MPI+X

The MPI+X approach is a combination of Message Passing Interface for expressing internode parallelism and another parallel programming model for intranode parallelism or acceleration. MPI+X is the recommended parallelisation strategy on current HPC systems. 

Prerequisites

This page builds on top of Message Passing Interface and OpenMP.

A very short introduction to MPI+X

The recommended parallelisation strategy for current HPC systems is to use MPI+X approach which is a combination of Message Passing Interface for expressing internode parallelism and another parallel programming model (for example, a threading model) for intranode parallelism or acceleration.
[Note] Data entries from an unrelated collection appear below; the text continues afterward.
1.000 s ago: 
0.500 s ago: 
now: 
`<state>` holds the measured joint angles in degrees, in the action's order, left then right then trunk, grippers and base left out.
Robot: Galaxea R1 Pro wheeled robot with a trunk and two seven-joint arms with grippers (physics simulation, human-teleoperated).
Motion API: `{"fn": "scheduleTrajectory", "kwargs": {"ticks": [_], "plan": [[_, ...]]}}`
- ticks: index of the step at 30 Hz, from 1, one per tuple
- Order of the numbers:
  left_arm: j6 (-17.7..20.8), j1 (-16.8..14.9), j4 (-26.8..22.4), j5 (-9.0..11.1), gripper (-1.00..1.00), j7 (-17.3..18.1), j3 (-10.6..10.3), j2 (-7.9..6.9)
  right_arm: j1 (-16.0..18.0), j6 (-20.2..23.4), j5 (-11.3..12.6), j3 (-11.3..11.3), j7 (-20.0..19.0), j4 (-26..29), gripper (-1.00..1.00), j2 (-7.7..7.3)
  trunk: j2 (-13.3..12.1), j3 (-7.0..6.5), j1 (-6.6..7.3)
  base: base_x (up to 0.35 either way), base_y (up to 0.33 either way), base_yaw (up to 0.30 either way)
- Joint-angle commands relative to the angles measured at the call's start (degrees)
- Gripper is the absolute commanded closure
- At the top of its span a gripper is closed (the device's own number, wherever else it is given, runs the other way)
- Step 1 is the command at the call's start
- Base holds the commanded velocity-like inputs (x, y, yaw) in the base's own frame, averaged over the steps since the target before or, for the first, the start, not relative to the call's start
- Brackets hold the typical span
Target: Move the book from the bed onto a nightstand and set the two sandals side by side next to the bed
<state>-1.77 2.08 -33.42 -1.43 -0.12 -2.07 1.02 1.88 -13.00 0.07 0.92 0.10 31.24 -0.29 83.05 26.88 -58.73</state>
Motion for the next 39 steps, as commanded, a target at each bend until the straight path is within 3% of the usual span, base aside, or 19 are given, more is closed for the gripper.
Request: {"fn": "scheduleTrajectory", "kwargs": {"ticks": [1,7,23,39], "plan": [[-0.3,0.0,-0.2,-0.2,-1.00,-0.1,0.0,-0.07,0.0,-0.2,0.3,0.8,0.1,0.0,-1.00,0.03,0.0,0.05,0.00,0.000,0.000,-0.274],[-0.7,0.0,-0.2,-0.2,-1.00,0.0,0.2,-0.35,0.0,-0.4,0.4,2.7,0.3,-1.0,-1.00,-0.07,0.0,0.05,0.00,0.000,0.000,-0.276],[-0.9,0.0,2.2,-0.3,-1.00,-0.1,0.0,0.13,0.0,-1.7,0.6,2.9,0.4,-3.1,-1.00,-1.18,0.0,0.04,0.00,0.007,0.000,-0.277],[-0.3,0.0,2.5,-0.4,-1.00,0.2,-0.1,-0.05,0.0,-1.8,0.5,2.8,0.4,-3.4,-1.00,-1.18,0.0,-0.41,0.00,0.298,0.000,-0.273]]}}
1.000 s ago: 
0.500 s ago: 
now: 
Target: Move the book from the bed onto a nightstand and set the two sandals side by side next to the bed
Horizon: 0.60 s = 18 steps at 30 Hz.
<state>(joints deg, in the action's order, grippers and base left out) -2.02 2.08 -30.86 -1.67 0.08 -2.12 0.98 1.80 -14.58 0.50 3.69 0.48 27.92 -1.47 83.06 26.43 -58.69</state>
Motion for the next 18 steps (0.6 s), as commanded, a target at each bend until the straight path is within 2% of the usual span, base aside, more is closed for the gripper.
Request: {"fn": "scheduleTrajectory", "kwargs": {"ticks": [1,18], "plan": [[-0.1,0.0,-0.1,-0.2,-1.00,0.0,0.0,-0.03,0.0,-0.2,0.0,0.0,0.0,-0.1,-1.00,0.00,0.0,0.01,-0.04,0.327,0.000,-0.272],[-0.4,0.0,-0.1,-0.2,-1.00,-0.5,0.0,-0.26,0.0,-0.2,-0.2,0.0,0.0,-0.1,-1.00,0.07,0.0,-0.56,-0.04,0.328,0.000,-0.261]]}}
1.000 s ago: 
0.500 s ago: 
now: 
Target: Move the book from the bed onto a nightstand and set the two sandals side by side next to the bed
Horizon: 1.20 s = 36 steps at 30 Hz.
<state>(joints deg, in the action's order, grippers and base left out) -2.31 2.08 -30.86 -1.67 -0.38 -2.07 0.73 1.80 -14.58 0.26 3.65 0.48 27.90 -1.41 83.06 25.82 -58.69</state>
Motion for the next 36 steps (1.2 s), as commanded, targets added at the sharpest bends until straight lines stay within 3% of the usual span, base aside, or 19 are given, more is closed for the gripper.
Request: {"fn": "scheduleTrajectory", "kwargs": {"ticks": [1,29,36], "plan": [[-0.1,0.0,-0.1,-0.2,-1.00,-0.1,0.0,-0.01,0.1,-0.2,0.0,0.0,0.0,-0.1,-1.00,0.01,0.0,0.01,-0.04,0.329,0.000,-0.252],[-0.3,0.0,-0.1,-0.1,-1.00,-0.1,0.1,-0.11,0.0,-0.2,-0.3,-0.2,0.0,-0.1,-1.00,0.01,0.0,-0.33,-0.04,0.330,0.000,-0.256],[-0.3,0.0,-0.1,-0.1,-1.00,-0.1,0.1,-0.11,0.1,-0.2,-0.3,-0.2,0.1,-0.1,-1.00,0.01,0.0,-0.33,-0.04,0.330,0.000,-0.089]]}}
One of the most popular MPI+X models is MPI+OpenMP, where OpenMP is used to express intranode parallelism. Another example is when the MPI parallel code is combined with a GPU programming model, such as CUDA or HIP, to make use of the accelerators available within the computational nodes. 

There are a number of benefits in using the MPI+X model:

  • Reducing the total number of MPI ranks used in the parallel execution
  • Obtaining better performance due to more appropriate expression of intra-node parallelism
  • Allowing a more convenient way of expressing SIMD parallelism at the loop or function level
  • Optimising existing GPU/OpenMP codes to achieve multi-node scalability

"Hello world" programs

Listing 1 shows a simple "hello world" program written in C that uses the basic MPI and OpenMP functions. Listing 2 shows the same program written in Fortran. Each MPI process spawns additional threads for the execution of a parallel region. Note how the value of rank will be different for each process, and how the value of id will be different for each thread of the same process.
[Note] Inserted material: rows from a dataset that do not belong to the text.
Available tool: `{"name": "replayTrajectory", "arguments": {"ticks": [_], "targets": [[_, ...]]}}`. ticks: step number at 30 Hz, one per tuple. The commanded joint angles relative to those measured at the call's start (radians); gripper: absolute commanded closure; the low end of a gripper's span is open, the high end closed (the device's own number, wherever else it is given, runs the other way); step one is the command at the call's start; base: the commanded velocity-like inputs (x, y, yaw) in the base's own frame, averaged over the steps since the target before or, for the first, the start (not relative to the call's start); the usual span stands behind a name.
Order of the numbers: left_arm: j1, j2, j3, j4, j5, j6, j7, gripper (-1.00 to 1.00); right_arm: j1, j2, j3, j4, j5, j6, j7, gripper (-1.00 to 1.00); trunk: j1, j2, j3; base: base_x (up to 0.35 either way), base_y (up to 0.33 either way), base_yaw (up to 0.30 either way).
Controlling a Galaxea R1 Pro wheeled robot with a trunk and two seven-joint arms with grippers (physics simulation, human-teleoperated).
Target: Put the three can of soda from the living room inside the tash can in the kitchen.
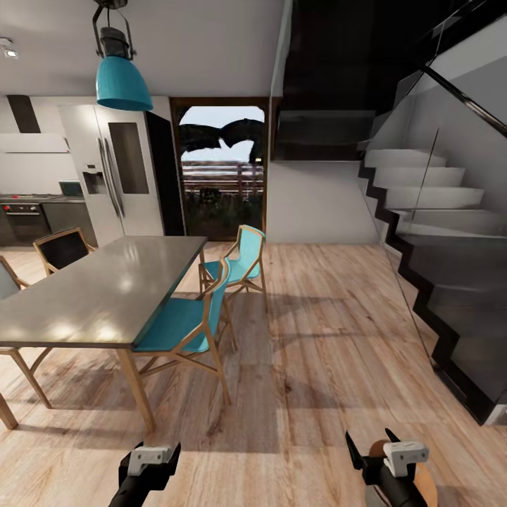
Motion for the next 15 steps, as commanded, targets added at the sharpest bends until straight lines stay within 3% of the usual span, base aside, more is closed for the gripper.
{"name": "replayTrajectory", "arguments": {"ticks": [1,8,15], "targets": [[0.000,0.000,0.000,0.012,-0.001,-0.003,0.002,-1.00,0.001,0.002,0.002,0.003,0.001,0.000,0.002,-1.00,0.000,0.000,0.000,0.000,-0.164,0.000],[0.000,0.000,0.000,0.044,-0.002,-0.006,0.005,-1.00,0.001,0.005,0.005,0.010,0.000,0.001,0.004,-1.00,0.000,0.000,0.000,0.000,-0.240,-0.019],[0.000,0.000,0.000,0.050,-0.003,-0.007,0.005,-1.00,0.001,0.006,0.003,0.011,-0.002,0.003,0.004,-1.00,0.000,0.000,0.004,0.000,-0.278,-0.197]]}}
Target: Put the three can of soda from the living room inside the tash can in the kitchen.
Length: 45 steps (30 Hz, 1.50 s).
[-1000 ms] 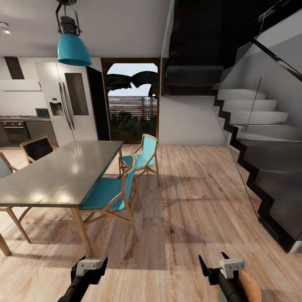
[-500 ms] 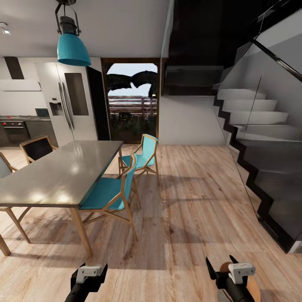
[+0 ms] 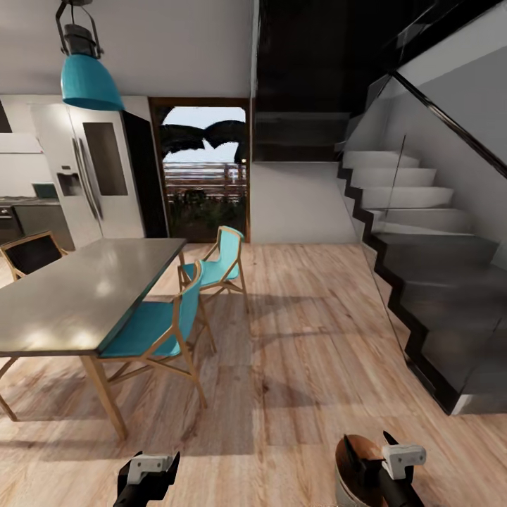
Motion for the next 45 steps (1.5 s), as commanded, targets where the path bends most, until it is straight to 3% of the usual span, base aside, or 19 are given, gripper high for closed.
{"name": "replayTrajectory", "arguments": {"ticks": [1,11,28,45], "targets": [[0.000,0.000,0.000,0.001,0.000,0.000,0.000,-1.00,0.000,0.000,-0.001,0.000,0.000,-0.001,-0.002,-1.00,0.000,0.000,0.001,0.000,-0.282,-0.230],[-0.001,0.000,0.000,0.001,0.000,0.000,0.000,-1.00,0.000,-0.001,-0.002,0.001,0.001,-0.001,-0.006,-1.00,0.000,0.000,0.006,0.012,-0.282,-0.200],[-0.001,0.000,-0.002,0.002,-0.001,0.001,0.000,-1.00,0.000,-0.001,-0.002,0.000,0.002,-0.003,-0.007,-1.00,0.000,0.000,0.007,0.165,-0.244,-0.020],[-0.001,0.002,-0.005,0.002,0.000,-0.003,0.000,-1.00,-0.001,0.002,-0.004,0.006,-0.009,0.011,-0.017,-1.00,0.000,0.000,-0.004,0.067,-0.042,0.000]]}}
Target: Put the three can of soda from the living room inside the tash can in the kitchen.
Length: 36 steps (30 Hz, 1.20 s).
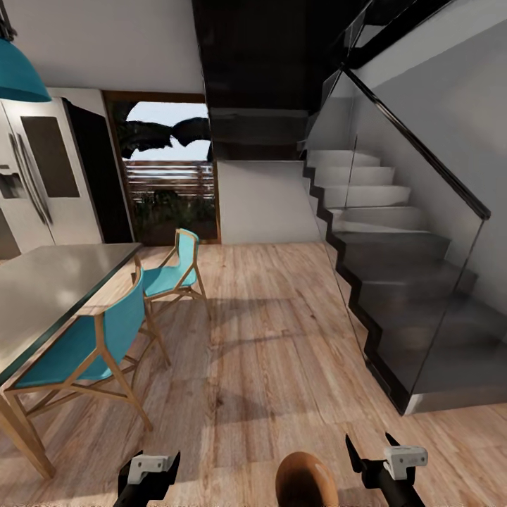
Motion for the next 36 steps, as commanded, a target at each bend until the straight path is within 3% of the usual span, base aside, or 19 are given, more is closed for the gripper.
{"name": "replayTrajectory", "arguments": {"ticks": [1,22,36], "targets": [[0.000,0.000,0.000,0.000,0.000,0.000,0.000,-1.00,0.000,0.000,0.000,0.002,0.000,0.000,0.000,-1.00,0.000,0.000,-0.002,0.002,-0.001,0.000],[0.000,0.000,0.000,-0.001,0.001,0.000,0.000,-1.00,0.000,-0.001,0.003,0.012,0.002,-0.002,0.005,-1.00,0.000,0.000,-0.035,0.000,0.000,0.000],[0.000,0.000,0.000,0.000,0.000,0.000,0.000,-1.00,0.000,-0.001,0.005,0.012,0.006,-0.003,0.009,-1.00,0.000,0.000,-0.038,0.000,0.000,0.000]]}}
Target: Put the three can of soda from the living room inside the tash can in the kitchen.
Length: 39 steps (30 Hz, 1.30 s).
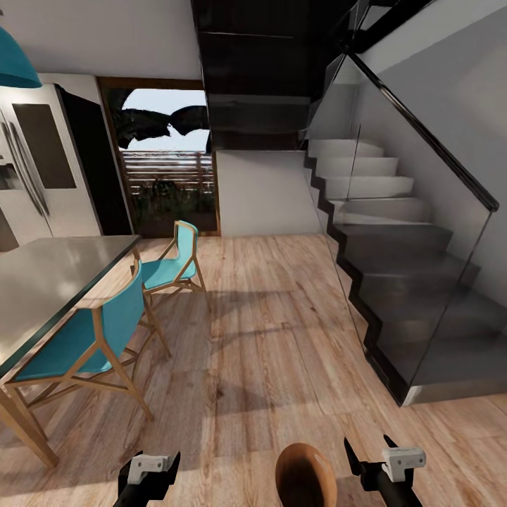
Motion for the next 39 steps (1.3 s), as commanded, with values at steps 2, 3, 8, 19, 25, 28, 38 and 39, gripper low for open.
{"name": "replayTrajectory", "arguments": {"ticks": [2,3,8,19,25,28,38,39], "targets": [[0.000,0.000,0.000,0.000,0.000,0.000,0.000,-1.00,0.000,0.000,0.000,0.000,-0.001,0.000,0.000,-1.00,0.000,0.000,0.000,0.000,0.000,0.000],[0.000,0.000,0.000,0.000,0.000,0.000,0.000,-1.00,0.000,0.000,0.000,0.000,-0.001,0.000,0.000,-1.00,0.000,0.000,0.000,0.000,0.000,0.000],[0.000,0.000,0.000,0.000,0.000,0.000,0.000,-1.00,0.000,0.001,0.000,0.000,-0.004,0.002,-0.005,-1.00,0.000,0.000,-0.004,0.000,0.000,0.000],[0.000,0.000,0.000,0.000,0.000,-0.002,0.001,-1.00,0.000,0.000,0.000,0.006,-0.005,0.001,0.006,-1.00,0.000,0.000,-0.014,0.000,0.000,0.000],[0.000,0.000,0.001,0.000,0.003,-0.002,-0.003,-1.00,-0.008,0.001,0.022,0.103,-0.001,0.003,0.000,-1.00,0.000,0.000,-0.015,0.000,0.000,0.000],[0.000,0.000,0.001,0.023,0.004,-0.002,-0.005,-1.00,-0.011,0.001,0.038,0.132,0.001,0.003,-0.003,-1.00,0.000,0.000,-0.015,0.000,0.000,0.000],[0.000,0.000,0.001,0.105,0.004,-0.071,-0.006,-1.00,-0.014,-0.002,0.046,0.147,-0.001,0.004,-0.008,-1.00,0.000,0.000,-0.015,0.000,0.000,0.000],[0.000,0.000,0.001,0.106,0.005,-0.075,-0.006,-1.00,-0.014,-0.002,0.046,0.147,-0.001,0.005,-0.008,-1.00,0.000,0.000,-0.015,0.000,0.000,0.000]]}}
Listing 1. MPI+OpenMP "hello world" program in C
#include <stdio.h>
#include "mpi.h"
#include <omp.h>

int main(int argc, char *argv[]) {
  int rank, size;
  int id = 0, nthreads = 1;

  MPI_Init(&argc, &argv);
  MPI_Comm_size(MPI_COMM_WORLD, &size);
  MPI_Comm_rank(MPI_COMM_WORLD, &rank);

  #pragma omp parallel default(shared) private(id, nthreads)
  {
    nthreads = omp_get_num_threads();
    id = omp_get_thread_num();
    printf("Hello from thread %d out of %d from process %d out of %d\n",
           id, nthreads, rank, size);
  }

  MPI_Finalize();
}
Listing 2. MPI+OpenMP "hello world" program in Fortran
program hello
 
  use mpi
  implicit none
 
  integer :: ifail
  integer :: rank, size
  integer:: id, nthreads,omp_get_thread_num,omp_get_num_threads
 
  call mpi_init(ifail)
 
  call mpi_comm_rank(MPI_COMM_WORLD, rank, ifail)
  call mpi_comm_size(MPI_COMM_WORLD, size, ifail)
 
!$omp parallel private(id,nthreads)
    id = omp_get_thread_num()
    nthreads = omp_get_num_threads()
    write (*,*) 'Hello from thread', id, " out of ", nthreads, " from process ", rank, " out of ", size
!$omp end parallel
 
  call mpi_finalize(ifail)
 
end program hello

These codes can be compiled on a Cray supercomputer in the following way, assuming the compilers are wrapping around the GNU compiler collection:

Terminal 1. Compile MPI+OpenMP code
$ cc -fopenmp hello.c -o helloC     # C

$ ftn -fopenmp hello.f90 -o helloF  # Fortran

The codes can be executed in an interactive SLURM session or within a batch job. For example, terminal 2 shows an interactive session using 2 MPI processes on a node, each with 12 OpenMP threads:

Terminal 2. Run MPI+OpenMP code
$ salloc -N 1 -n 2 -c 12 -p debug -t 0:01:00

$ export OMP_NUM_THREADS=12

$ srun -n 2 -c 12 --export=all ./helloC
Hello from thread 0 out of 12 from process 0 out of 2
Hello from thread 8 out of 12 from process 0 out of 2
Hello from thread 10 out of 12 from process 0 out of 2
Hello from thread 6 out of 12 from process 0 out of 2
Hello from thread 9 out of 12 from process 0 out of 2
Hello from thread 3 out of 12 from process 0 out of 2
Hello from thread 1 out of 12 from process 0 out of 2
Hello from thread 2 out of 12 from process 0 out of 2
Hello from thread 4 out of 12 from process 0 out of 2
Hello from thread 7 out of 12 from process 0 out of 2
Hello from thread 5 out of 12 from process 0 out of 2
Hello from thread 11 out of 12 from process 0 out of 2
Hello from thread 0 out of 12 from process 1 out of 2
Hello from thread 4 out of 12 from process 1 out of 2
Hello from thread 10 out of 12 from process 1 out of 2
Hello from thread 7 out of 12 from process 1 out of 2
Hello from thread 8 out of 12 from process 1 out of 2
Hello from thread 1 out of 12 from process 1 out of 2
Hello from thread 5 out of 12 from process 1 out of 2
Hello from thread 6 out of 12 from process 1 out of 2
Hello from thread 9 out of 12 from process 1 out of 2
Hello from thread 3 out of 12 from process 1 out of 2
Hello from thread 11 out of 12 from process 1 out of 2
Hello from thread 2 out of 12 from process 1 out of 2

Implementation of the toy problem

The parallel MPI+OpenMP version of the toy computational problem can be implemented with the use of the six MPI calls mentioned in the Message Passing Interface introduction, along with some basic OpenMP parallel constructs. This is illustrated in listing 3 for C and in listing 4 for Fortran.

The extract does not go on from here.